How do esports and the Paul Mitchell Neon Supergirl Pro brand go together?

Esports was a perfect fit given Supergirl Pro’s mission to empower women and to identify genres of culture where women are simply not treated as equals. It’s incredibly important to develop this platform for women to feel safe when competing in esports, and we want to use the power of the Supergirl Pro brand to help foster a strong, positive and healthy environment for women gamers.

Why do you believe there should be a stronger women’s presence in esports?

From an outsider’s perspective, I can’t comprehend why women and men don’t receive equal opportunity already within esports. Women are generally smarter than most guys I know [laughs], and there is certainly no issue with thumb dexterity. Simply put, if women represent 46 percent of all gamers, then women should receive 46 percent of the tournament opportunities and 46 percent of the sponsorship dollars.

What are some of the main sponsors for the Supergirl Gamer Pro tournament and how will they be represented?

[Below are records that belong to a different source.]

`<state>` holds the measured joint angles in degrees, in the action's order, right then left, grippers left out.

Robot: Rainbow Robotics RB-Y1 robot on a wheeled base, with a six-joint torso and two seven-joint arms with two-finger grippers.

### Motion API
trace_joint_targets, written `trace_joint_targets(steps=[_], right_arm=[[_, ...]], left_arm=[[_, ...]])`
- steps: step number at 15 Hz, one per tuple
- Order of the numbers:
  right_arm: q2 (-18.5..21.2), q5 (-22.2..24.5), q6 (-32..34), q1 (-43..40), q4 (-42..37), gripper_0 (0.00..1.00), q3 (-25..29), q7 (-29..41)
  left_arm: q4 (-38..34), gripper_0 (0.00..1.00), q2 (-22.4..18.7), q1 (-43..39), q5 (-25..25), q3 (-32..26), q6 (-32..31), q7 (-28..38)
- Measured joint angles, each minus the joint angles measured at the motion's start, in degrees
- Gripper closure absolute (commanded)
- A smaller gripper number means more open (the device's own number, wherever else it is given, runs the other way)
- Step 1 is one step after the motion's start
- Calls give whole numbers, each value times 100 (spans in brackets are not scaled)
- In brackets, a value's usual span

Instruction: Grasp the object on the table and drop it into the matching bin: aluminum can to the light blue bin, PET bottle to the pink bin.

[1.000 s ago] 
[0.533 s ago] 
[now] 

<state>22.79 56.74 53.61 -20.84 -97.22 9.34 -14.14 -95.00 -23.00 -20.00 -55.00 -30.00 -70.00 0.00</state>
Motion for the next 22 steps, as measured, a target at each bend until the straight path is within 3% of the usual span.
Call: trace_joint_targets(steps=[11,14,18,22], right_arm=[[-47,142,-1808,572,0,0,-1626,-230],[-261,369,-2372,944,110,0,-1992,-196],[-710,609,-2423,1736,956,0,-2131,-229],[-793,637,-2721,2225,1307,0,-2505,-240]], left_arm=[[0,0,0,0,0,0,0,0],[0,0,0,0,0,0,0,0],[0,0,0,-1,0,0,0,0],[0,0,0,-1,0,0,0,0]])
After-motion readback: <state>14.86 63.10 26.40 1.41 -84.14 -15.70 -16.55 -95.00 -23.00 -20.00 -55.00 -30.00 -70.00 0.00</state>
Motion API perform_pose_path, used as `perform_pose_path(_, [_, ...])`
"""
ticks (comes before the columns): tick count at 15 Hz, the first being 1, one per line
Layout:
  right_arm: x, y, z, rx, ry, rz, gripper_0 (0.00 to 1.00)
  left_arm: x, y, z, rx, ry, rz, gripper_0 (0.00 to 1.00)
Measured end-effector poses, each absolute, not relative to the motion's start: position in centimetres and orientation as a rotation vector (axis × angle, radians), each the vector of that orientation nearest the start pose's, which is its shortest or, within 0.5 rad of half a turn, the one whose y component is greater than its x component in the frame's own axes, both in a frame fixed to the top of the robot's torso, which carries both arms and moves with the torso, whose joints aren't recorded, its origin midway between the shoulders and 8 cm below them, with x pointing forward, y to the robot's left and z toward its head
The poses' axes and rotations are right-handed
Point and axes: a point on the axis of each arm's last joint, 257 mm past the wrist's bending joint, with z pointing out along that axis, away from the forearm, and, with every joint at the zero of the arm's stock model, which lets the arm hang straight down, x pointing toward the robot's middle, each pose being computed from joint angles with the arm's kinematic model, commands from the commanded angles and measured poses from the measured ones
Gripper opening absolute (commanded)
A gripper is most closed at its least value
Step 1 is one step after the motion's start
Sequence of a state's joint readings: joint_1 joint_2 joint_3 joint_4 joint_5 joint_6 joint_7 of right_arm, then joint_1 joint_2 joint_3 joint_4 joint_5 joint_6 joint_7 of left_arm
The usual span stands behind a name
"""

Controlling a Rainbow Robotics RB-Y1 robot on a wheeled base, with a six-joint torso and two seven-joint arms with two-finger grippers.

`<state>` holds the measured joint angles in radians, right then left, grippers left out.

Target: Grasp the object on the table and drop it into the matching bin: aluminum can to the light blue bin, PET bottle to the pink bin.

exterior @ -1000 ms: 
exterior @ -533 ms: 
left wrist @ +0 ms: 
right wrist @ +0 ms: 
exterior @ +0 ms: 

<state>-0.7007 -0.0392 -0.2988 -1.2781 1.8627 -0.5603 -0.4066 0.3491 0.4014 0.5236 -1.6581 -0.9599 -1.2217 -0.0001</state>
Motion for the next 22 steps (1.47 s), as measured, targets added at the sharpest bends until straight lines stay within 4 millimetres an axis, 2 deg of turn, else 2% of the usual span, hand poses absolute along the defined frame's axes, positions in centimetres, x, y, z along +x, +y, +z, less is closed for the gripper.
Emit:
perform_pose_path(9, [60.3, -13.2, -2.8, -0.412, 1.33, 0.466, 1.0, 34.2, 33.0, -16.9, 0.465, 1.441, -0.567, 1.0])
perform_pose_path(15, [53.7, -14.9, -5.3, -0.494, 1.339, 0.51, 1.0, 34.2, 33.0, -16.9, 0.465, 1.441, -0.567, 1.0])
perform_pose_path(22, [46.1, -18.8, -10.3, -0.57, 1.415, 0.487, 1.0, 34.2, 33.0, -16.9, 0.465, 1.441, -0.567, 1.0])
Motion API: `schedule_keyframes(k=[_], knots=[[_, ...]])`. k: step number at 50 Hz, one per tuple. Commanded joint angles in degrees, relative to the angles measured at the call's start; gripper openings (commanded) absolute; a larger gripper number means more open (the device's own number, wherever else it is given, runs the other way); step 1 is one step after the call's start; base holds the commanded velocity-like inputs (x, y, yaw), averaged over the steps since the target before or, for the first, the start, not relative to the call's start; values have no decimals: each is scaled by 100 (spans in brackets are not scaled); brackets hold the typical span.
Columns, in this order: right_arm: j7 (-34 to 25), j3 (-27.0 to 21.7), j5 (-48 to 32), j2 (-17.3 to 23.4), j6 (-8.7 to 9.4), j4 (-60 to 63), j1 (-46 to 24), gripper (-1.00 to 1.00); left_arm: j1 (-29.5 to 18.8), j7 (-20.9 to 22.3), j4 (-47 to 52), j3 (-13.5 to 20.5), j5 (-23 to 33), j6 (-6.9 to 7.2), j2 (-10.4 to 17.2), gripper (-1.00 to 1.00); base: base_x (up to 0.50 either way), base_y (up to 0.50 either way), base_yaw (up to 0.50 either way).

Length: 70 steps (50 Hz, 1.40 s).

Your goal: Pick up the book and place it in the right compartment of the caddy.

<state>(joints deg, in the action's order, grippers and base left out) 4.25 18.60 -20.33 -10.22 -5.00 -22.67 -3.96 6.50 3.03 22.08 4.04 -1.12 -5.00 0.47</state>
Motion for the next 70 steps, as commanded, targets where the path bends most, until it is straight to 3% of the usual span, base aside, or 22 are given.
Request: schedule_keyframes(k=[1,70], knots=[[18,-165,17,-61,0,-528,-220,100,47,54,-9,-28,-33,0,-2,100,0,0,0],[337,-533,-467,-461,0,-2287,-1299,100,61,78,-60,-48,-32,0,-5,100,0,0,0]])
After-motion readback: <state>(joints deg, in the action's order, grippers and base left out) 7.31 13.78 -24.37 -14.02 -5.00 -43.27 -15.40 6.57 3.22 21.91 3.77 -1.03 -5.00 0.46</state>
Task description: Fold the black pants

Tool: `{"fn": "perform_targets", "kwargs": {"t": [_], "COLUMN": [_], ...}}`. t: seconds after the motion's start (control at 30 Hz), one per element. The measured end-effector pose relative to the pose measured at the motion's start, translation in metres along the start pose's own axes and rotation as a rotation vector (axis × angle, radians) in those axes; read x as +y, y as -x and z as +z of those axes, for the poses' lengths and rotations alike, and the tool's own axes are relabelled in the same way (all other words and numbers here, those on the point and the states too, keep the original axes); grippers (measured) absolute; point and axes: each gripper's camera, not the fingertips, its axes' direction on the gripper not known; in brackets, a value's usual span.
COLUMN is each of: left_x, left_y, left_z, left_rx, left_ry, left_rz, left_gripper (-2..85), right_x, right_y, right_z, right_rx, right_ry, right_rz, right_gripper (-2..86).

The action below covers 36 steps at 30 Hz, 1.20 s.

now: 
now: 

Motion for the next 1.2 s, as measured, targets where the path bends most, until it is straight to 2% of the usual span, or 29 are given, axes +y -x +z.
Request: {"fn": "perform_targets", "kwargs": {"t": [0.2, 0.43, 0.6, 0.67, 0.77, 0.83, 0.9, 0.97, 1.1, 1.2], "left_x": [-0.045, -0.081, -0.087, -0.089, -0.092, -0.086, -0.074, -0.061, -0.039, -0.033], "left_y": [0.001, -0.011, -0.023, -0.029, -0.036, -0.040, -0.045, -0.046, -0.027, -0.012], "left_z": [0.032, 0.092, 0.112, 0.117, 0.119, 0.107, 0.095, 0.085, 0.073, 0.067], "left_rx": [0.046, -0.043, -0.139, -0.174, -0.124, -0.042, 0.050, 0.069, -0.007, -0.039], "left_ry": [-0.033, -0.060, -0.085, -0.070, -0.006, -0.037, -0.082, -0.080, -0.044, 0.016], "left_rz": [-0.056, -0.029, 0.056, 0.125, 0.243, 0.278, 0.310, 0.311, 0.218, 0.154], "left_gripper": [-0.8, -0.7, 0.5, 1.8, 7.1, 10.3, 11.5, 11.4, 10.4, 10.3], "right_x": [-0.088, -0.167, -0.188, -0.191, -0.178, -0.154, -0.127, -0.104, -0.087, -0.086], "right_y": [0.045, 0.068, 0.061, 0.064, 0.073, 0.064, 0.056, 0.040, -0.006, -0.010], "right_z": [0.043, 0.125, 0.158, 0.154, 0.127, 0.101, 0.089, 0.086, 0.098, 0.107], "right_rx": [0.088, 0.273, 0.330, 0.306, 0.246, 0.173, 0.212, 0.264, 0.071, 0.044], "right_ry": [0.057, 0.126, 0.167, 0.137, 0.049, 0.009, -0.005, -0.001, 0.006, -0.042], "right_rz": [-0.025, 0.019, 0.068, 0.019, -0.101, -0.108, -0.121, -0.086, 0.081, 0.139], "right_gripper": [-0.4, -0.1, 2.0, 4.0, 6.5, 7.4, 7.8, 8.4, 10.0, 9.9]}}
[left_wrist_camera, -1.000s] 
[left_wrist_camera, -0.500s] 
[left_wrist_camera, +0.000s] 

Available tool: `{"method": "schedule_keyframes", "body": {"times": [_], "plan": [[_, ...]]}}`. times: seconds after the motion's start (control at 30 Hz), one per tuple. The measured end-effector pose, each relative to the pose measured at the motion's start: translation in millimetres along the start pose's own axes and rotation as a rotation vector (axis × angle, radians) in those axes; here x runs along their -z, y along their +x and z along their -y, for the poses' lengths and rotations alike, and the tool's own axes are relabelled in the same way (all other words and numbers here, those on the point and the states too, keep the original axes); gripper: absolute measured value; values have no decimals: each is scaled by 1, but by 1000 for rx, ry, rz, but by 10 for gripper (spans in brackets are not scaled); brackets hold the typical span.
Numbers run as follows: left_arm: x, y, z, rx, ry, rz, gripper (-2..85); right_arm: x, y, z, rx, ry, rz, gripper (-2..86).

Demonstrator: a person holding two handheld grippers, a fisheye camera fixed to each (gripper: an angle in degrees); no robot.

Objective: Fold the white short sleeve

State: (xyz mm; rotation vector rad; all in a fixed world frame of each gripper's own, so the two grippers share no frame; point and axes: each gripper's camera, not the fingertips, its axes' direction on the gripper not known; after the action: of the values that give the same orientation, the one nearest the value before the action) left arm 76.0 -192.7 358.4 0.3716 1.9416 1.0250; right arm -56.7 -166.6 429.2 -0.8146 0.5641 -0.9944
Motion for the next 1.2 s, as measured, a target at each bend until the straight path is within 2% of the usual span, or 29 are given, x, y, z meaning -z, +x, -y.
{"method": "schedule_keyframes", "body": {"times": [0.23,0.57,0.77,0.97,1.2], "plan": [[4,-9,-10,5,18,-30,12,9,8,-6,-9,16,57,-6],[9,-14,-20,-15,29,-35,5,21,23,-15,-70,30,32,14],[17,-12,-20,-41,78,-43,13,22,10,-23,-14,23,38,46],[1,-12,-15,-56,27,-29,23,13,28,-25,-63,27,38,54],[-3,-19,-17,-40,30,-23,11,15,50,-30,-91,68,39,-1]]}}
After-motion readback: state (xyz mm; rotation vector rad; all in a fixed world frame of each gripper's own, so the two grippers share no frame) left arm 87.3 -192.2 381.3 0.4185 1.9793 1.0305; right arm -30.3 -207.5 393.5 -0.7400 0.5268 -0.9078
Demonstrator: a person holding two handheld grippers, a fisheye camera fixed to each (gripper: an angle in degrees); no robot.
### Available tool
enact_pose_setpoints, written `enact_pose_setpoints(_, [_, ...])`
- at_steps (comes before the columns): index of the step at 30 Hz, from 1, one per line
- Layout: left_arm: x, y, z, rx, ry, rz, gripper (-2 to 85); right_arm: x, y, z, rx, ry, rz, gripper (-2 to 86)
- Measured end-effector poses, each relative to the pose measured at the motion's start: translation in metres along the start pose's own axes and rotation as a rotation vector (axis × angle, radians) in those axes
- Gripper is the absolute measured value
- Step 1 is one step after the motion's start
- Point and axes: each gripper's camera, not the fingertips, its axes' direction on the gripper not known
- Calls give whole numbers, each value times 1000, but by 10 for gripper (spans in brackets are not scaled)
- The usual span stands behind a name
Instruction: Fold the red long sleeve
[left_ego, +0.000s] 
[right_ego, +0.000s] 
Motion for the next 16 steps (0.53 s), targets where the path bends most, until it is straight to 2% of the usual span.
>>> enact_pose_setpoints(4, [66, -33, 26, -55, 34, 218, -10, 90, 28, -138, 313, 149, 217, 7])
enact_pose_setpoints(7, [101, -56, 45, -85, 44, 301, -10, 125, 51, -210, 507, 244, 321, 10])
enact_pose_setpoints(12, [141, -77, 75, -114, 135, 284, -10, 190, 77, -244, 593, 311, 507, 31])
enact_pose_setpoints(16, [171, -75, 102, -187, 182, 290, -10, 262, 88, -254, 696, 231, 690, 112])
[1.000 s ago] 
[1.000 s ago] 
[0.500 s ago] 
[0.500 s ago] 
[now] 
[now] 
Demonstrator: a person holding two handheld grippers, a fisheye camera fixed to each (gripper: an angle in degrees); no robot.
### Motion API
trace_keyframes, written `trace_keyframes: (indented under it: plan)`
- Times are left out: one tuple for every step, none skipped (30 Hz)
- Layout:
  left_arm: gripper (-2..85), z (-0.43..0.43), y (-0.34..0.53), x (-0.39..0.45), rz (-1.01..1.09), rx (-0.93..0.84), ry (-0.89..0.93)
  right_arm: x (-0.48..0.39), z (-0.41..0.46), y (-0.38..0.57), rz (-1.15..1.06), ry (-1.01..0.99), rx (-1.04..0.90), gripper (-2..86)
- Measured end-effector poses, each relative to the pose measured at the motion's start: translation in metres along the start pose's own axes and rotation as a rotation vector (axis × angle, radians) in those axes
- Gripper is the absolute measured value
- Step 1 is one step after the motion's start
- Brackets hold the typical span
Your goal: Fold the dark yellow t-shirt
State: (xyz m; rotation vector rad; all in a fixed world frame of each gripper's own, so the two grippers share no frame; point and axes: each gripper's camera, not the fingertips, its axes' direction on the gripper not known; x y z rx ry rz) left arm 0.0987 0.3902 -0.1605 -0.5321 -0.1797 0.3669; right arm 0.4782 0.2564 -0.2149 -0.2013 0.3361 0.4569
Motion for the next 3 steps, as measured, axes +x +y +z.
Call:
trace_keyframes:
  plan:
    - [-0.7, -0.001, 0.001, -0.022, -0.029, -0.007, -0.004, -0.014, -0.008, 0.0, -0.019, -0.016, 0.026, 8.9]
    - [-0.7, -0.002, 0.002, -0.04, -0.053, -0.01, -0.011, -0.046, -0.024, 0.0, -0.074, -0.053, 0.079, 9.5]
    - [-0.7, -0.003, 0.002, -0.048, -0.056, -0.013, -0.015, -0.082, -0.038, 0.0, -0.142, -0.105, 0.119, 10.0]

Twitch and Blizzard were the first companies to recognize the importance of this initiative and they jumped on board immediately. Twitch has been incredible in its support financially, spiritually and socially. They will be livestreaming 20 hours of tournament play from the event and have helped connect us to a number of influential members of the gaming community. Corsair has also been a great partner and will be supplying the hardware and peripherals for the event. There are a number of additional brands that love the project and will be supporting at smaller levels in 2017, but want to be a much larger part of the event as it grows in 2018 and beyond.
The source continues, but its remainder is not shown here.